#### Task to complete
The lines to copy are those with "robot" in them. Pull each one from the entries below.

#### Stored entries
*** Begin section ***
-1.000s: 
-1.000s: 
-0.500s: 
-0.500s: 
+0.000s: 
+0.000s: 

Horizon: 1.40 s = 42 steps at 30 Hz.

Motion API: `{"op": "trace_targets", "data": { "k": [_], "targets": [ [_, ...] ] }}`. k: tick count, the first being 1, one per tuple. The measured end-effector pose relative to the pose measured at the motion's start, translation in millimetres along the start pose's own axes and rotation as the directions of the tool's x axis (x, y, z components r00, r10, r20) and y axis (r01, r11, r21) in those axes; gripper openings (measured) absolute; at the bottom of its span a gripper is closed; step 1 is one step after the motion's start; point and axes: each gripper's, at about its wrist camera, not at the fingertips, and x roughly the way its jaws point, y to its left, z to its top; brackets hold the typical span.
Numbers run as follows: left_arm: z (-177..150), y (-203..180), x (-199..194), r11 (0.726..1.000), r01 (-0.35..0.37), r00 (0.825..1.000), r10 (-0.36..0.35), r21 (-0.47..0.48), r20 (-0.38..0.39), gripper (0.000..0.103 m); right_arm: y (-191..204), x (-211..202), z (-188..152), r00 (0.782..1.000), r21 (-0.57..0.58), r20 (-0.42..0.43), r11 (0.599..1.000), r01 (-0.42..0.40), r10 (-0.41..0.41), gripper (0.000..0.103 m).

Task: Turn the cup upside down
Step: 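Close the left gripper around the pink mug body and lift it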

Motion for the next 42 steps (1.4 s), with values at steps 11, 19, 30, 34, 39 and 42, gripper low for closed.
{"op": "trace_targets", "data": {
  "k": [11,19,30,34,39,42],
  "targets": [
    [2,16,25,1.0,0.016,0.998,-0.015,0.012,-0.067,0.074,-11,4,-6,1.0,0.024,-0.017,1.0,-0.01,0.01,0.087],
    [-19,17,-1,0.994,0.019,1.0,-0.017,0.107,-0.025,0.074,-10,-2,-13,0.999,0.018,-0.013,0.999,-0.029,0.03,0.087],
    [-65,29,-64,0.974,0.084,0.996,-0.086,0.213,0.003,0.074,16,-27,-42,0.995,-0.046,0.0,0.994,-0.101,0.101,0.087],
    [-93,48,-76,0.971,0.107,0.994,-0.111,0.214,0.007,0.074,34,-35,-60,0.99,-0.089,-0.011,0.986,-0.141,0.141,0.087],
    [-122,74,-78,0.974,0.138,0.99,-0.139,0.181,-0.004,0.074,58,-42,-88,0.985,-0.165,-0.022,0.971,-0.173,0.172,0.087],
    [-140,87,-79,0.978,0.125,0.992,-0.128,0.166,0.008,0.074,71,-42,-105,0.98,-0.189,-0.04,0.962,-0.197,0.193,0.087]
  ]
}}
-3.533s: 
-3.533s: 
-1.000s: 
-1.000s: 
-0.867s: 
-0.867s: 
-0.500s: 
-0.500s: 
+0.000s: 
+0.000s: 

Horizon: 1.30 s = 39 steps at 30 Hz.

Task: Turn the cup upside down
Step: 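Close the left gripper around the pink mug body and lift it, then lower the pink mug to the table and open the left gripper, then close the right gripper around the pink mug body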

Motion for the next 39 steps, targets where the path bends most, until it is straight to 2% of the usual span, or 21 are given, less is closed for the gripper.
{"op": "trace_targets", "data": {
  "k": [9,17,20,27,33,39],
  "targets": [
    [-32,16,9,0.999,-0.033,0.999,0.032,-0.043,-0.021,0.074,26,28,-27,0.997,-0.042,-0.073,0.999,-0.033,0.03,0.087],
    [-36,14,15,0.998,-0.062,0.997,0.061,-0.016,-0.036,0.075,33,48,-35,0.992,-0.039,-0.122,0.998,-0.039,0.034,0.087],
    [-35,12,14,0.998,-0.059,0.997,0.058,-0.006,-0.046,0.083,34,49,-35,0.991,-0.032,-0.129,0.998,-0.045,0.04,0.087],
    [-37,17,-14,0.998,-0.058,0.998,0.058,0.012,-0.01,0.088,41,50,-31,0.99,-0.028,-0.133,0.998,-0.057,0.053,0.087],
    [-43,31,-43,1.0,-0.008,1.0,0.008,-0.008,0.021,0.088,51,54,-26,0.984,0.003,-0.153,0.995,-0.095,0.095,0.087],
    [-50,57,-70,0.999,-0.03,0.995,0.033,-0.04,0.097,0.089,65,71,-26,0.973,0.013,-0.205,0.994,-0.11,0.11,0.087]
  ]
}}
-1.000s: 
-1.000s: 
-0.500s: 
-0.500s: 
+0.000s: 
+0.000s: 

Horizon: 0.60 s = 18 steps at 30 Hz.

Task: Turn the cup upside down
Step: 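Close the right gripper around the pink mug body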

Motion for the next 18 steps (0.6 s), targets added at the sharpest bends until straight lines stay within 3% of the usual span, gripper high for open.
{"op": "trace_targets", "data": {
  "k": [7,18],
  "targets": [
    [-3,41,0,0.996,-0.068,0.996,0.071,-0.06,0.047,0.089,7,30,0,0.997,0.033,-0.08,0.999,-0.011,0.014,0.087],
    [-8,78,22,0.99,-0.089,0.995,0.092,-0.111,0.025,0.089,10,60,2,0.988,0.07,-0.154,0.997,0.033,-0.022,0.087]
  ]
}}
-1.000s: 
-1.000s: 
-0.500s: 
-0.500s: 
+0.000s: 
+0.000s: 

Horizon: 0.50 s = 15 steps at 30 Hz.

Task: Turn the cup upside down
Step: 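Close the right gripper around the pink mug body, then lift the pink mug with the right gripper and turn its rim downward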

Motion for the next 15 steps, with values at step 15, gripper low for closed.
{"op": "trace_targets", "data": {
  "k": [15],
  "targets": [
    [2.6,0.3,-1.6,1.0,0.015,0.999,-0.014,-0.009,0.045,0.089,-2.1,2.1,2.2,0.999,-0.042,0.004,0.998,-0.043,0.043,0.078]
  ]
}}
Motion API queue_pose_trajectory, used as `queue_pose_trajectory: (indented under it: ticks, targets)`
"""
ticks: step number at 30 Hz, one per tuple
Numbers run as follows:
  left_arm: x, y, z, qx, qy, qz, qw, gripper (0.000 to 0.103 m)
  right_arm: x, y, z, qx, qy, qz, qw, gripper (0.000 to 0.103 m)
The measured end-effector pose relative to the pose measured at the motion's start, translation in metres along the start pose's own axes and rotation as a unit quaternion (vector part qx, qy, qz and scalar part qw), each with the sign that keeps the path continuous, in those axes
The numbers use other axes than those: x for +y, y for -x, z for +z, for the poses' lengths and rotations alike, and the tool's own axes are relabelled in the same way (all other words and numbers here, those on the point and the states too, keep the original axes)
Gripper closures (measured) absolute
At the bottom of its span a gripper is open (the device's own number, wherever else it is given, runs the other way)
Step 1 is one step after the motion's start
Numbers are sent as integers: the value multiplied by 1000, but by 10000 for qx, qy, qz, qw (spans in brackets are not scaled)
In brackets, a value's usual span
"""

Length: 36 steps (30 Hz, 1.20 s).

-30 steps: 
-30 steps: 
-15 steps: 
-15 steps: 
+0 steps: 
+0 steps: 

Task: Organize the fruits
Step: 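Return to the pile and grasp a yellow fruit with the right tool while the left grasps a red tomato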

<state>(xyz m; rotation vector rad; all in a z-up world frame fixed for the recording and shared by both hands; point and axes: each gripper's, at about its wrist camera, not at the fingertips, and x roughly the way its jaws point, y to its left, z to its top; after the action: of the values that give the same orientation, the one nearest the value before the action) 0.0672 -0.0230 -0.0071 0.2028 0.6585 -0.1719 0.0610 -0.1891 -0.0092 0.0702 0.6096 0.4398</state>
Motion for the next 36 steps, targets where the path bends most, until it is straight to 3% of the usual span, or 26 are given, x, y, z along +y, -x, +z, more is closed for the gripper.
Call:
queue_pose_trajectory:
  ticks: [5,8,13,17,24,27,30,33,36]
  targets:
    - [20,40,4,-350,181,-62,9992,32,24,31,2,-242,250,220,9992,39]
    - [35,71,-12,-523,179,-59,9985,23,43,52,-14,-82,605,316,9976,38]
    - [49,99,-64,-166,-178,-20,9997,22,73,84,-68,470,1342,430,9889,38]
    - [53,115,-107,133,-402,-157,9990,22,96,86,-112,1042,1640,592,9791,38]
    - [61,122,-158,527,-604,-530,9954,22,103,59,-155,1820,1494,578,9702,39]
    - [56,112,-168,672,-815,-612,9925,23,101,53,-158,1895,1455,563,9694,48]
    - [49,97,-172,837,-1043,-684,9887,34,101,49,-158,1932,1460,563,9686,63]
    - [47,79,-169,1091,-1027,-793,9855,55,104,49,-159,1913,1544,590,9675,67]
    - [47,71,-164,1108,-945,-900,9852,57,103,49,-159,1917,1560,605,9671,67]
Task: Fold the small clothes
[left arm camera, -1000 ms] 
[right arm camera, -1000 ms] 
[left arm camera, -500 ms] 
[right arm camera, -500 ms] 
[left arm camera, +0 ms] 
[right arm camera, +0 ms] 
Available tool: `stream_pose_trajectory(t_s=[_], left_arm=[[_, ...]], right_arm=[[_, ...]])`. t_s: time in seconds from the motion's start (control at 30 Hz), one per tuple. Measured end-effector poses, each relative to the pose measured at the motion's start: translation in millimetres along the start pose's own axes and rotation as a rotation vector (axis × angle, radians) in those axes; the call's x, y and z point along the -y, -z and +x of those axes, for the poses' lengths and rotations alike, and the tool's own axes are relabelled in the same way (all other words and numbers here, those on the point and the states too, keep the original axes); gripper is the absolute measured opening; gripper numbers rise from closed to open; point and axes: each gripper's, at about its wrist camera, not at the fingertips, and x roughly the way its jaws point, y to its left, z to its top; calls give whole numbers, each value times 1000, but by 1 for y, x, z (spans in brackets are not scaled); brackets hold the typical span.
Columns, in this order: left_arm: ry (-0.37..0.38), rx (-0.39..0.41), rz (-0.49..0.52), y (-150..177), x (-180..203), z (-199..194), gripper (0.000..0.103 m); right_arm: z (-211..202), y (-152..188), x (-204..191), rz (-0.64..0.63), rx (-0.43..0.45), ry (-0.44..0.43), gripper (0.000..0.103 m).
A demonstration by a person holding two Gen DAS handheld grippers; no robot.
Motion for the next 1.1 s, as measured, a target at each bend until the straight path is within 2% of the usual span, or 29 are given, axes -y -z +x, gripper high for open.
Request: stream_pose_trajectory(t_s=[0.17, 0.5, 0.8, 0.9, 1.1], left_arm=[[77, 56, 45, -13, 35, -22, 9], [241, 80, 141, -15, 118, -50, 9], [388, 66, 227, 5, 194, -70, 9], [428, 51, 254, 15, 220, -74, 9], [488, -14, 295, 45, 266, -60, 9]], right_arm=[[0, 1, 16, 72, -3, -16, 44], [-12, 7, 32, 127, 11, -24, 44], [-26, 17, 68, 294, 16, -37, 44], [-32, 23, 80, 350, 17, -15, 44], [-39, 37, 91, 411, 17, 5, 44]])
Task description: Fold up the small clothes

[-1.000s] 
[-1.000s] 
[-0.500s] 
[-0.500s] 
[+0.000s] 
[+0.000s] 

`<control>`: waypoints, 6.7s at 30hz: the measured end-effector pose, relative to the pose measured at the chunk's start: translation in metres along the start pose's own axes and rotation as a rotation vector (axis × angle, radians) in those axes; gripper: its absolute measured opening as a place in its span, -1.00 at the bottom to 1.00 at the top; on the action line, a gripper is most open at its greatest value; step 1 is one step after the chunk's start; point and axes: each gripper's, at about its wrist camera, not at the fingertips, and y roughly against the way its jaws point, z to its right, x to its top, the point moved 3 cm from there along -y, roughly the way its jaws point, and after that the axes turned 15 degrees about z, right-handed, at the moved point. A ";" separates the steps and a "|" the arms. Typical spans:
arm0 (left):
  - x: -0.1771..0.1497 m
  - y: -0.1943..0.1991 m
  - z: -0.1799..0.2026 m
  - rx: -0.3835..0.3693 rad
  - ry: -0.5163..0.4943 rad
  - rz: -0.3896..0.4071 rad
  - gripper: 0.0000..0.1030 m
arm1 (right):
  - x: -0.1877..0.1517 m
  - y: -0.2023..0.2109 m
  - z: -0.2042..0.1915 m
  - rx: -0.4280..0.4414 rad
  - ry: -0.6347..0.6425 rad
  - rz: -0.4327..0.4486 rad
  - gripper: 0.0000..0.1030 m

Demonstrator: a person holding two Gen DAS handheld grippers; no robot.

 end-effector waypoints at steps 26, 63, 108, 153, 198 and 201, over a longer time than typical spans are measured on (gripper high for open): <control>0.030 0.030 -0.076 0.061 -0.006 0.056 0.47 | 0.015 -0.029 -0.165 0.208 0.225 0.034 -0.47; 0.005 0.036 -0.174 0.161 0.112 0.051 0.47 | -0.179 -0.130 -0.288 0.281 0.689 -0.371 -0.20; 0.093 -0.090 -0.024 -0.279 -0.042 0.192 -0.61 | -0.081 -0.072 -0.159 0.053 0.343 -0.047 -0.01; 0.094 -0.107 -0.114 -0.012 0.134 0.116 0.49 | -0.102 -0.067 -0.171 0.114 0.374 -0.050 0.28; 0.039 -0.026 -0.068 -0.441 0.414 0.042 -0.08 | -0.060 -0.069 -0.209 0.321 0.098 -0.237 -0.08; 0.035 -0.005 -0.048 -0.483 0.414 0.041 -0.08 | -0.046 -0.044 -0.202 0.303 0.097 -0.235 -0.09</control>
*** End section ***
#### Completed task
A demonstration by a person holding two Gen DAS handheld grippers; no robot.
Demonstrator: a person holding two Gen DAS handheld grippers; no robot.

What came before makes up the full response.